Aim of the exercise - Exactly as written, write out the lines below from the first to the one containing "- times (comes", inclusive. Pictures do not belong in the copy.

Start of Block

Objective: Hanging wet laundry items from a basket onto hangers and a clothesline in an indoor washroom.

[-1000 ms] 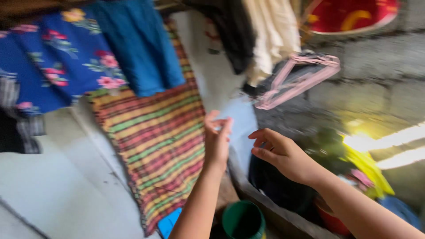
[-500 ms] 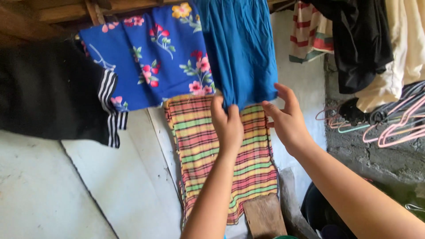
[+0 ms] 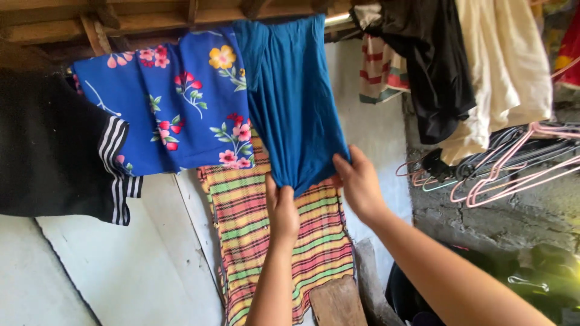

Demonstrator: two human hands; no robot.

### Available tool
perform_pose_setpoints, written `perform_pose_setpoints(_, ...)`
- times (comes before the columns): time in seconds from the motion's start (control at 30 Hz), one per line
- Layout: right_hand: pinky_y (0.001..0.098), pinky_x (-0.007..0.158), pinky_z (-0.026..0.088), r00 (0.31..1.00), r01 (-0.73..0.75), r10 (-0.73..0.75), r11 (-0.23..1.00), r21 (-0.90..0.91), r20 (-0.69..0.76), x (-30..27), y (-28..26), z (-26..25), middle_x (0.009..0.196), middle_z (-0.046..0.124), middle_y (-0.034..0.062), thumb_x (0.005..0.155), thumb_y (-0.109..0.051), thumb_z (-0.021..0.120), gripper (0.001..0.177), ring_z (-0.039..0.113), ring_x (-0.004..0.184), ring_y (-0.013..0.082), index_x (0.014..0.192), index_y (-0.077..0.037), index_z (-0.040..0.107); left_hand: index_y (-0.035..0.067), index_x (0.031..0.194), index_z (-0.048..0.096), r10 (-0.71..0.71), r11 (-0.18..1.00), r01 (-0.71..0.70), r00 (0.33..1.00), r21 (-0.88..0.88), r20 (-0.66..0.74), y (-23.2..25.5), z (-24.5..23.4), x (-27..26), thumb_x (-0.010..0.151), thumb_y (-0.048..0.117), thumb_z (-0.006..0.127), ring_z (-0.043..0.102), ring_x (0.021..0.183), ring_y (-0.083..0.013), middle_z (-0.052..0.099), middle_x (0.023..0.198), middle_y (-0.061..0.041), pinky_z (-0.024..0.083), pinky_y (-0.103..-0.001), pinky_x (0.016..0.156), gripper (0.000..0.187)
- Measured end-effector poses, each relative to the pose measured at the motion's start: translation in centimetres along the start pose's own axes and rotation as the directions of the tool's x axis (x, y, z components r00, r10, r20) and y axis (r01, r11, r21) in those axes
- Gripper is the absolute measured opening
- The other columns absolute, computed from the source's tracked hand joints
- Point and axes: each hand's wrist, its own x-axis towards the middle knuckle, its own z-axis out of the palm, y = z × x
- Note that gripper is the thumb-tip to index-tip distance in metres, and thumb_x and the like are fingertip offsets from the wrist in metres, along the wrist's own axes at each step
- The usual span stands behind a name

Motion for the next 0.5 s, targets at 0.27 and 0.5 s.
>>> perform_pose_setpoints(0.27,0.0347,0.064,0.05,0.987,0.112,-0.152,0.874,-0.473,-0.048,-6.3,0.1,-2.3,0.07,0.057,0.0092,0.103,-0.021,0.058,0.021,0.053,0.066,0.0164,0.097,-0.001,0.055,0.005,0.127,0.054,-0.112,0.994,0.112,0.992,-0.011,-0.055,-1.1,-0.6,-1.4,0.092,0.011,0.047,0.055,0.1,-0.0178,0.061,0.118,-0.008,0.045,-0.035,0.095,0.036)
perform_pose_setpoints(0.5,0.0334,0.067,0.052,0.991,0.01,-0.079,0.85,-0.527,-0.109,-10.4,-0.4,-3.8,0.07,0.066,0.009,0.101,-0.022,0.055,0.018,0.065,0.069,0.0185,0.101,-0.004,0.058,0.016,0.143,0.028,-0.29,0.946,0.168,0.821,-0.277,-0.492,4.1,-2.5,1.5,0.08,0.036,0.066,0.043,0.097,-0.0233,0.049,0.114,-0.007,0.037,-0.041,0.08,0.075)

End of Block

Response below -
Objective: Hanging wet laundry items from a basket onto hangers and a clothesline in an indoor washroom.

[-1000 ms] 
[-500 ms] 
[+0 ms] 

Demonstrator: two human hands; no robot.

### Available tool
perform_pose_setpoints, written `perform_pose_setpoints(_, ...)`
- times (comes before the columns): time in seconds from the motion's start (control at 30 Hz), one per line

There is nothing else to the answer.